在 Django 中实现用户身份验证和授权

用户身份验证可确保用户可以安全地登录并访问其帐户。另一方面，授权决定了经过身份验证的用户被允许执行哪些操作。Django 提供了一个强大的身份验证系统，该系统易于集成和扩展，可用于这些目的。

设置默认身份验证系统

Django 的默认身份验证系统默认包含在其配置中。请确保以下应用列在 settings.py 的 INSTALLED_APPS 部分中：

'django.contrib.auth',
'django.contrib.contenttypes',
'django.contrib.sessions',
'django.contrib.messages',
'django.contrib.staticfiles',

迁移数据库以设置必要的表：

python manage.py migrate

创建用户模型

Django 提供了内置用户模型，但您可以根据需要创建自定义模型。要使用默认模型：

from django.contrib.auth.models import User

# Creating a new user
user = User.objects.create_user(username='johndoe', password='securepassword')
user.email = 'johndoe@example.com'
user.save()

要创建自定义用户模型，请修改您的 models.py：

from django.contrib.auth.models import AbstractUser
from django.db import models

class CustomUser(AbstractUser):
    phone_number = models.CharField(max_length=15, blank=True, null=True)

更新 settings.py 中的 AUTH_USER_MODEL 设置：

AUTH_USER_MODEL = 'yourapp.CustomUser'

处理用户登录和注销

Django 提供了用于登录和注销的内置视图。将以下 URL 添加到您的 urls.py：

from django.urls import path
from django.contrib.auth import views as auth_views

urlpatterns = [
    path('login/', auth_views.LoginView.as_view(), name='login'),
    path('logout/', auth_views.LogoutView.as_view(), name='logout'),
]

创建一个名为registration/login.html的简单登录模板：

<form method="post">
  {% csrf_token %}
  {{ form.as_p }}
  <button type="submit">Log in</button>
</form>

使用权限限制访问

Django 提供了权限类来限制访问。要在视图中使用它们：

from django.contrib.auth.decorators import login_required, permission_required

@login_required
def dashboard(request):
    return render(request, 'dashboard.html')

@permission_required('yourapp.can_edit')
def edit_page(request):
    return render(request, 'edit_page.html')

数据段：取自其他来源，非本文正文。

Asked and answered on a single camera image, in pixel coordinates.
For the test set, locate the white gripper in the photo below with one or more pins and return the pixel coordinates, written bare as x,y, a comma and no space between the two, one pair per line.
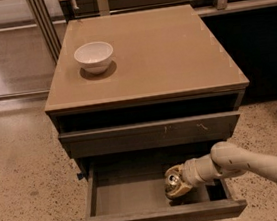
189,174

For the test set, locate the green 7up can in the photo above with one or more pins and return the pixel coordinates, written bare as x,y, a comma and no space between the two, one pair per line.
173,182

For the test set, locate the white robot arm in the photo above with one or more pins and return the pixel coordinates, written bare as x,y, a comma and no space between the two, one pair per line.
225,160

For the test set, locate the closed top drawer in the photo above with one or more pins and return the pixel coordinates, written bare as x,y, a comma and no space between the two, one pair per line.
216,126

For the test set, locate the open middle drawer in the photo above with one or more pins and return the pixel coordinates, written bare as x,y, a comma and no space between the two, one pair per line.
133,190

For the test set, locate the brown drawer cabinet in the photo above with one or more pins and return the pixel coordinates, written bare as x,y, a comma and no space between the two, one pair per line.
166,65

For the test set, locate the white ceramic bowl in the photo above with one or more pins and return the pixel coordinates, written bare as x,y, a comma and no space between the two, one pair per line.
95,57

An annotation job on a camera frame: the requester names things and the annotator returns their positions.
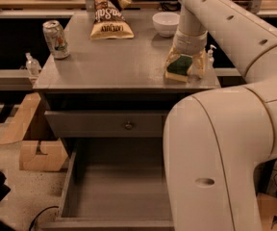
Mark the open grey middle drawer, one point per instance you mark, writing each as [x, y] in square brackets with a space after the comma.
[114, 184]

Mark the white ceramic bowl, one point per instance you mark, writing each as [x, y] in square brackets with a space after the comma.
[166, 23]

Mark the cardboard box bottom right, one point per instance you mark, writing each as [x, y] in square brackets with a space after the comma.
[268, 211]

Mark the grey wooden drawer cabinet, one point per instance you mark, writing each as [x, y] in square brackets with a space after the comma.
[114, 74]

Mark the white pump bottle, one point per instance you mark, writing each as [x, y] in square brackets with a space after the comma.
[210, 54]

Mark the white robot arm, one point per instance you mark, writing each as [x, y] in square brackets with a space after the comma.
[214, 139]

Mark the closed grey top drawer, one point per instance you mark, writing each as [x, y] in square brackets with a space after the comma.
[106, 124]

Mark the round metal drawer knob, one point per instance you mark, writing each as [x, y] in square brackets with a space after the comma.
[128, 125]

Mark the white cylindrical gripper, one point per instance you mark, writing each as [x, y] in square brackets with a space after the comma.
[188, 43]

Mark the clear plastic bottle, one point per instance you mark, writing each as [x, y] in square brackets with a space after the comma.
[32, 65]

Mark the cardboard box on floor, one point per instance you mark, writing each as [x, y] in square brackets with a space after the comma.
[42, 155]

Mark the black office chair base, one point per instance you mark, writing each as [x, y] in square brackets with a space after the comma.
[270, 177]

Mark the brown chip bag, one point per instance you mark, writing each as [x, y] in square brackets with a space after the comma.
[109, 22]

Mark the green and yellow sponge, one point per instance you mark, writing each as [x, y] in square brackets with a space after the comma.
[179, 69]

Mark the green and white soda can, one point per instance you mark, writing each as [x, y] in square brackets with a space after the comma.
[55, 39]

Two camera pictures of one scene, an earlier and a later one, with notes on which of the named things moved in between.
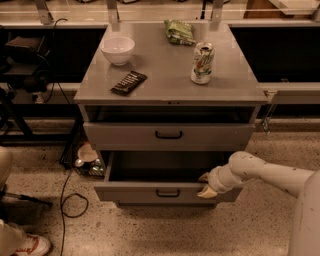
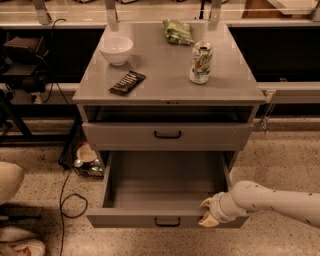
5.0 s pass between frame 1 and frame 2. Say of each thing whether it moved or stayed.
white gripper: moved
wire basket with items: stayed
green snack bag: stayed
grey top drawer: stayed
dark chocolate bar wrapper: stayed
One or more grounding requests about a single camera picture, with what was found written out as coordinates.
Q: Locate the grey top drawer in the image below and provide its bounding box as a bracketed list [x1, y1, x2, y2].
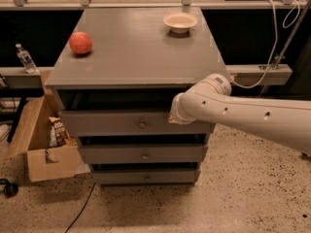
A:
[60, 111, 215, 137]

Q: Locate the grey drawer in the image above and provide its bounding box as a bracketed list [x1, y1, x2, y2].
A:
[79, 144, 208, 164]
[60, 111, 215, 137]
[92, 168, 200, 185]

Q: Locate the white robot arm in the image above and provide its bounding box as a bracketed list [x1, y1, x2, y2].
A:
[169, 74, 311, 155]

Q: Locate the grey drawer cabinet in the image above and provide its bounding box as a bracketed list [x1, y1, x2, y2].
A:
[46, 8, 227, 174]

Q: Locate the grey bottom drawer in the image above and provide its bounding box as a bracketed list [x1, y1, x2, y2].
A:
[92, 168, 200, 185]

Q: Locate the grey middle drawer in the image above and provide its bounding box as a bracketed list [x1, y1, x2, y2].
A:
[79, 144, 208, 164]

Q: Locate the beige bowl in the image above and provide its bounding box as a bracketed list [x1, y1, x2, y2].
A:
[163, 13, 197, 34]

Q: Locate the orange red ball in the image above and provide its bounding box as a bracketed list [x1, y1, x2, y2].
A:
[69, 32, 92, 54]

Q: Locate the snack bag in box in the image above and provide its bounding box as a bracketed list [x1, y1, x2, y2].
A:
[49, 116, 77, 147]

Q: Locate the open cardboard box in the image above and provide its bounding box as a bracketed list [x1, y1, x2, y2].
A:
[5, 71, 81, 183]

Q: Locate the clear plastic water bottle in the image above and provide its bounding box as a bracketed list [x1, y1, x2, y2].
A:
[16, 44, 37, 74]

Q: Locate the metal stand pole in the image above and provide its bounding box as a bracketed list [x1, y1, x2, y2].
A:
[259, 0, 311, 97]

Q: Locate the black caster wheel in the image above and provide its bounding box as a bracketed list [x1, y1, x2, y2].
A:
[0, 179, 18, 198]

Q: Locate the black floor cable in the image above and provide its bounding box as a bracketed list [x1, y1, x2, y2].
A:
[63, 183, 97, 233]

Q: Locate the white cable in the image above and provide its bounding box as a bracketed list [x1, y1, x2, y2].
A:
[230, 0, 302, 89]

可以使用 Django 管理员或通过 shell 分配权限：

from django.contrib.auth.models import User, Permission

user = User.objects.get(username='johndoe')
permission = Permission.objects.get(codename='can_edit')
user.user_permissions.add(permission)

结论

Django 的身份验证和授权系统为保护您的 Web 应用程序提供了坚实的基础。它具有高度可定制性，使您能够扩展其功能以满足特定要求。使用此系统，您可以轻松管理项目中的用户帐户、角色和权限。